Stored items:
_ _ _ _ _
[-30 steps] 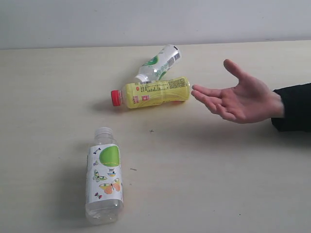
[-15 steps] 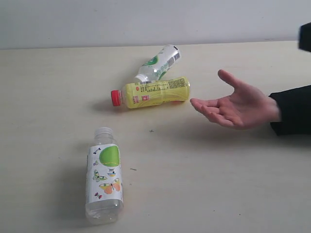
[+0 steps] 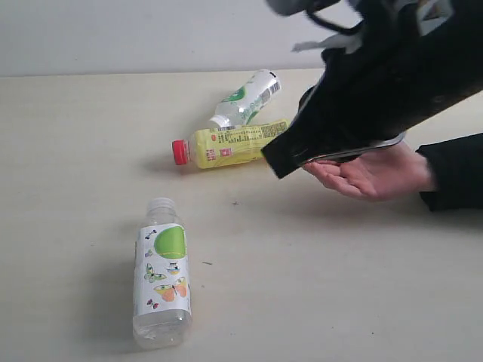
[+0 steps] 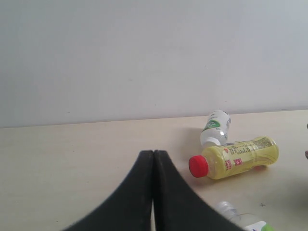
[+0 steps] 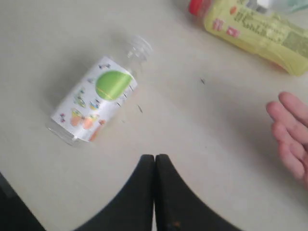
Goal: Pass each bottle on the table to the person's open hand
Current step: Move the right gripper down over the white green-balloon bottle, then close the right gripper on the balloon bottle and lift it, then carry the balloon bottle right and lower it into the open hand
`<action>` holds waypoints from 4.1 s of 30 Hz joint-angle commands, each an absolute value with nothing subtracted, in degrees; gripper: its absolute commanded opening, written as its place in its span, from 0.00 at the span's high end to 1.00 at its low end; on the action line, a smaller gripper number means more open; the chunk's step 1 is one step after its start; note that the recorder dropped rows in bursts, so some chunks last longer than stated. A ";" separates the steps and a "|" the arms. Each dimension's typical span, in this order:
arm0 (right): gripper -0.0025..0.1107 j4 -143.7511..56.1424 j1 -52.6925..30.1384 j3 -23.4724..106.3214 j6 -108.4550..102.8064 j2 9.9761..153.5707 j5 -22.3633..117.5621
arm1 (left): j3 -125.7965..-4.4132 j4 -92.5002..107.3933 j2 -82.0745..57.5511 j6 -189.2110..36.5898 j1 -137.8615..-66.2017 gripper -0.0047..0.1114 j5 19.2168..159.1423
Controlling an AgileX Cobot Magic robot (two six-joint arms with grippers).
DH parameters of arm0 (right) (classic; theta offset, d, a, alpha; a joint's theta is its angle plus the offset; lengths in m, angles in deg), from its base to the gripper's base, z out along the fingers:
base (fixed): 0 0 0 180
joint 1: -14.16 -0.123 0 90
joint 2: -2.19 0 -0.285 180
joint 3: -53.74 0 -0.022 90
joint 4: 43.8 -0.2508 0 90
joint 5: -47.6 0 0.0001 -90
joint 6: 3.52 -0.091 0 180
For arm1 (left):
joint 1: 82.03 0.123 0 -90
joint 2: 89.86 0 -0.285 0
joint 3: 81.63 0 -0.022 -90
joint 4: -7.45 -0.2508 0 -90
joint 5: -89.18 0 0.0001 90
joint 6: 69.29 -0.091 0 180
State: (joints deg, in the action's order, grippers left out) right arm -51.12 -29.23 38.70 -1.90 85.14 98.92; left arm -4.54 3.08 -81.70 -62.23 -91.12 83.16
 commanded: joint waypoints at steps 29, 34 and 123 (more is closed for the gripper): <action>0.62 -58.04 -39.11 49.59 -9.32 113.12 95.90 | -4.41 3.42 -82.07 -62.31 -91.02 0.96 83.33; 0.42 -57.15 -39.11 49.59 -11.64 114.15 95.11 | -4.41 3.42 -82.07 -62.31 -91.02 0.96 83.33; 0.98 -41.69 -30.22 49.59 -20.34 94.52 104.54 | -4.41 3.42 -82.07 -62.31 -91.02 0.96 83.33</action>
State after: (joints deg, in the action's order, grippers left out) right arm -43.80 -34.00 49.20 -19.75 98.82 100.83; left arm -4.54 3.08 -81.70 -62.23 -91.12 83.16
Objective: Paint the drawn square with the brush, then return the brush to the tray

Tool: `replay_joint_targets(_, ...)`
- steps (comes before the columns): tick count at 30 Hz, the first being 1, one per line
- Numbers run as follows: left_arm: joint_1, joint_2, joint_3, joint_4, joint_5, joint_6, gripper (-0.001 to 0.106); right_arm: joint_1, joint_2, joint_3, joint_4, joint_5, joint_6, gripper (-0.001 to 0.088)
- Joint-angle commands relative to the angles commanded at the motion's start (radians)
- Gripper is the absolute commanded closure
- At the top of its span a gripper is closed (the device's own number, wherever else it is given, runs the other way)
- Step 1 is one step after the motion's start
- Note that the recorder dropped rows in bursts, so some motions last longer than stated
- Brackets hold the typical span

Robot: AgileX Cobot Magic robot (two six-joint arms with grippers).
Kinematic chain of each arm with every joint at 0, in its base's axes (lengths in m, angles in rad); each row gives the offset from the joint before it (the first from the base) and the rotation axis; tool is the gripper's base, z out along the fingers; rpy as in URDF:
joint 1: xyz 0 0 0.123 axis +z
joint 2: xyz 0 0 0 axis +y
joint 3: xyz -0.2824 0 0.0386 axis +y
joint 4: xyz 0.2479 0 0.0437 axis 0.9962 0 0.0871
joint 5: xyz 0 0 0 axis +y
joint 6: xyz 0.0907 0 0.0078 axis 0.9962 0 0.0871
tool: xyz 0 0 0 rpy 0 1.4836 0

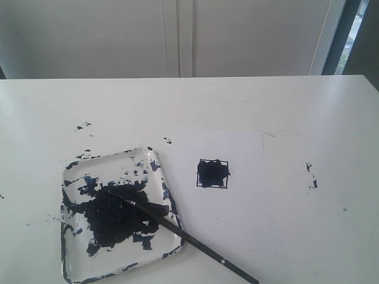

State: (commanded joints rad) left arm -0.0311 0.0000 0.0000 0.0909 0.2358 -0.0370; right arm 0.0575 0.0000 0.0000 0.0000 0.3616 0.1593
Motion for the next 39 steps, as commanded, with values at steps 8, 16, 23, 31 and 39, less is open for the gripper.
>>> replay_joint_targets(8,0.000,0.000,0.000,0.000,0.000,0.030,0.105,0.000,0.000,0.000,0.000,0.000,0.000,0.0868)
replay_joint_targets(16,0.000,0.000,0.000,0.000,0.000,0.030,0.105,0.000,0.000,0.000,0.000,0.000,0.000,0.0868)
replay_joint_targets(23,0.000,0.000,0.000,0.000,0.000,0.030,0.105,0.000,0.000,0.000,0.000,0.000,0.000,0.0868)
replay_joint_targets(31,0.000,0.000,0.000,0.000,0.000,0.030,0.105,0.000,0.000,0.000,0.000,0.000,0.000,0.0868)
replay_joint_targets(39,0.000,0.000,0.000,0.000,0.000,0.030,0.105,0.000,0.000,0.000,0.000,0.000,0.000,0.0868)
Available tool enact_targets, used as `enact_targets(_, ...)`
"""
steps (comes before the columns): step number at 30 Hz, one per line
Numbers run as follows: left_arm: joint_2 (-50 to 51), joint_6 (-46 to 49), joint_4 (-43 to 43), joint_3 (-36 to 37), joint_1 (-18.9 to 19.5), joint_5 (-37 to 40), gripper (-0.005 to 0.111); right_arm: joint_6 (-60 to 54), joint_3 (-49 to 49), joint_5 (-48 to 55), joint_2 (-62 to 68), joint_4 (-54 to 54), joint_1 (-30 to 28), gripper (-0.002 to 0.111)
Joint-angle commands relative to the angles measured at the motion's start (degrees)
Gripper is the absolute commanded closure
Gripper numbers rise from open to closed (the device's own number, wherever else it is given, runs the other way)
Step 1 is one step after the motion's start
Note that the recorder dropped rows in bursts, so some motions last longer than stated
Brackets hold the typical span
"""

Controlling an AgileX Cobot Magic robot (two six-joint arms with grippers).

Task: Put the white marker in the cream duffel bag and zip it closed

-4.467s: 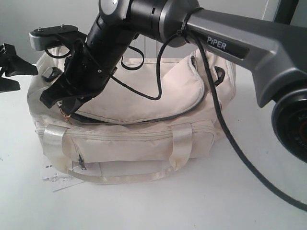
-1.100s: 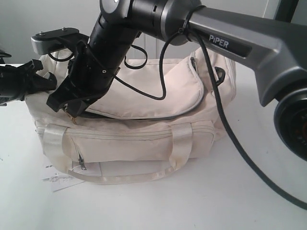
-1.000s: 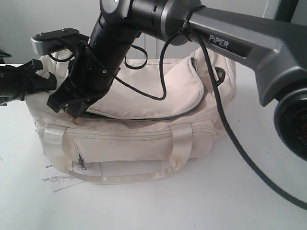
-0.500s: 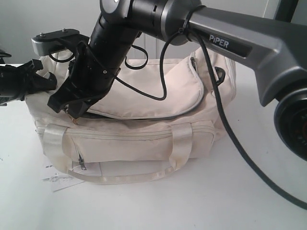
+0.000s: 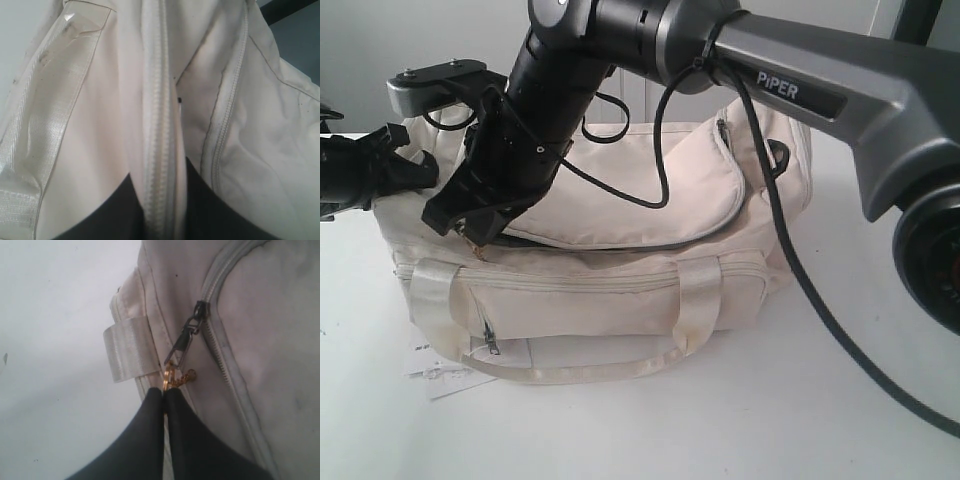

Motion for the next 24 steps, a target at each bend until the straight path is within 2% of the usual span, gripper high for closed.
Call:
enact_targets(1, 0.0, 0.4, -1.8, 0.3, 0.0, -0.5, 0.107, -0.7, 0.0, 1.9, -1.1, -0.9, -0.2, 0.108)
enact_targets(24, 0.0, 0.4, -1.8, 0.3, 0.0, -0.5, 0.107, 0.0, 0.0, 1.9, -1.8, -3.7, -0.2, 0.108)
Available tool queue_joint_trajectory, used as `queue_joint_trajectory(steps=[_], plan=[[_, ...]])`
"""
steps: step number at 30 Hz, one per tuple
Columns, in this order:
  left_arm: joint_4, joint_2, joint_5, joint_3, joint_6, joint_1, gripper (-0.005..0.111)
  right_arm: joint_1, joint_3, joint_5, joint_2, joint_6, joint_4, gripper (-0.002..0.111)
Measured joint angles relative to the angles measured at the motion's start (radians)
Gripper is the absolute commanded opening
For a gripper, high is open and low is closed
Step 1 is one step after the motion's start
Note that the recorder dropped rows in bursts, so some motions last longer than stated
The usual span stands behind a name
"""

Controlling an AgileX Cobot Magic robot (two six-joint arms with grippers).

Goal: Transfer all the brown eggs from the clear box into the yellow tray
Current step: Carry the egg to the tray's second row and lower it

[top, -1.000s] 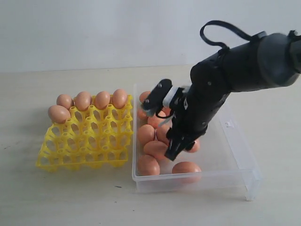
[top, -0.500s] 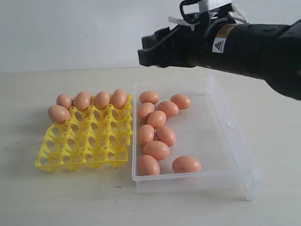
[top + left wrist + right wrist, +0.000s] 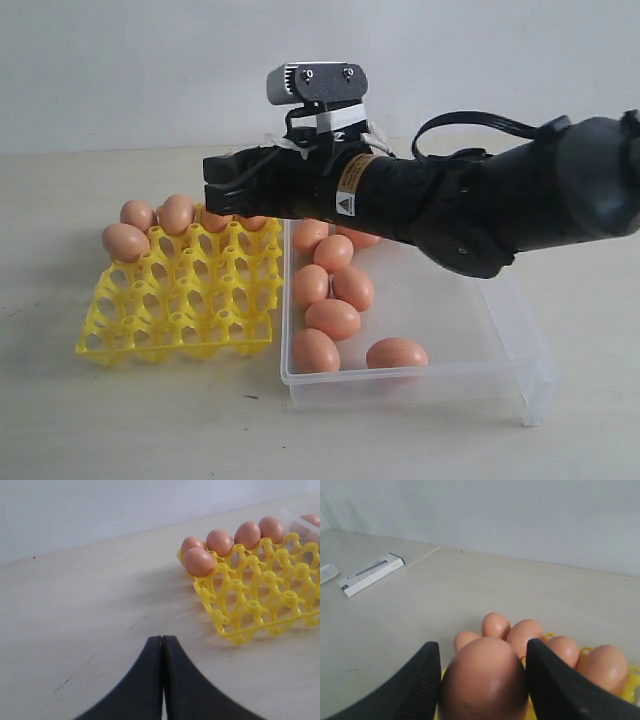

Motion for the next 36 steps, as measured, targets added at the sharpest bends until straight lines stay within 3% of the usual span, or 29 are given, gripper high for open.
queue_joint_trajectory(steps=[6,16,36], plan=[[0.000,0.000,0.000,0.000,0.000,0.000,0.000,0.000,-0.194,-0.046,0.228,0.041,-0.044,0.000],[0.000,0.000,0.000,0.000,0.000,0.000,0.000,0.032,-0.413,-0.046,0.390,-0.006,-0.048,0.000],[0.000,0.000,0.000,0.000,0.000,0.000,0.000,0.046,-0.586,-0.027,0.558,-0.175,-0.046,0.000]])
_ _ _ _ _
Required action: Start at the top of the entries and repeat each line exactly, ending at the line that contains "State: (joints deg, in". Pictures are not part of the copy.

Response for this exercise:
[-30 steps] 
[-15 steps] 
[+0 steps] 
[+0 steps] 
[+0 steps] 
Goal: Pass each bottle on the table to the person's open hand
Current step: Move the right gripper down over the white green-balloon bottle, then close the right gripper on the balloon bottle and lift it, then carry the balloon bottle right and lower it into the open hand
`<action>` holds waypoints from 4.1 s of 30 Hz joint-angle commands, each an absolute value with nothing subtracted, in degrees; gripper: its absolute commanded opening, written as its place in its span, from 0.00 at the span's high end to 1.00 at its low end; on the action line, a smaller gripper number means more open; the chunk's step 1 is one step after its start; note that the recorder dropped rows in bursts, so some chunks last longer than stated. A ";" separates the steps and a "|" the arms. Each dimension's typical span, in this order:
arm0 (right): gripper -0.0025..0.1107 j4 -143.7511..56.1424 j1 -52.6925..30.1384 j3 -23.4724..106.3214 j6 -108.4550..102.8064 j2 9.9761..153.5707 j5 -22.3633..117.5621
arm1 (left): j3 -125.7965..-4.4132 j4 -92.5002..107.3933 j2 -82.0745..57.5511 j6 -189.2110..36.5898 j1 -137.8615..-66.2017 gripper -0.0047..0.1114 j5 19.2168..159.1423
Controlling an AgileX Cobot Magic robot (two six-joint arms with grippers).
DH parameters of arm0 (right) (classic; theta offset, d, a, alpha; a joint's theta is its angle plus the offset; lengths in m, angles in deg), from its base to the gripper's base, z out along the fingers:
base (fixed): 0 0 0 180
joint 1: -14.16 -0.123 0 90
joint 2: -2.19 0 -0.285 180
joint 3: -53.74 0 -0.022 90
joint 4: 43.8 -0.2508 0 90
joint 5: -47.6 0 0.0001 -90
joint 6: 3.52 -0.091 0 180
For arm1 (left):
joint 1: 82.03 0.123 0 -90
joint 2: 89.86 0 -0.285 0
joint 3: 81.63 0 -0.022 -90
joint 4: -7.45 -0.2508 0 -90
joint 5: -89.18 0 0.0001 90
joint 6: 69.29 -0.091 0 180
State: (joints deg, in the action's order, grippers left out) right arm -51.12 -29.23 38.70 -1.90 85.14 98.92; left arm -4.54 3.08 -81.70 -62.23 -91.12 83.16

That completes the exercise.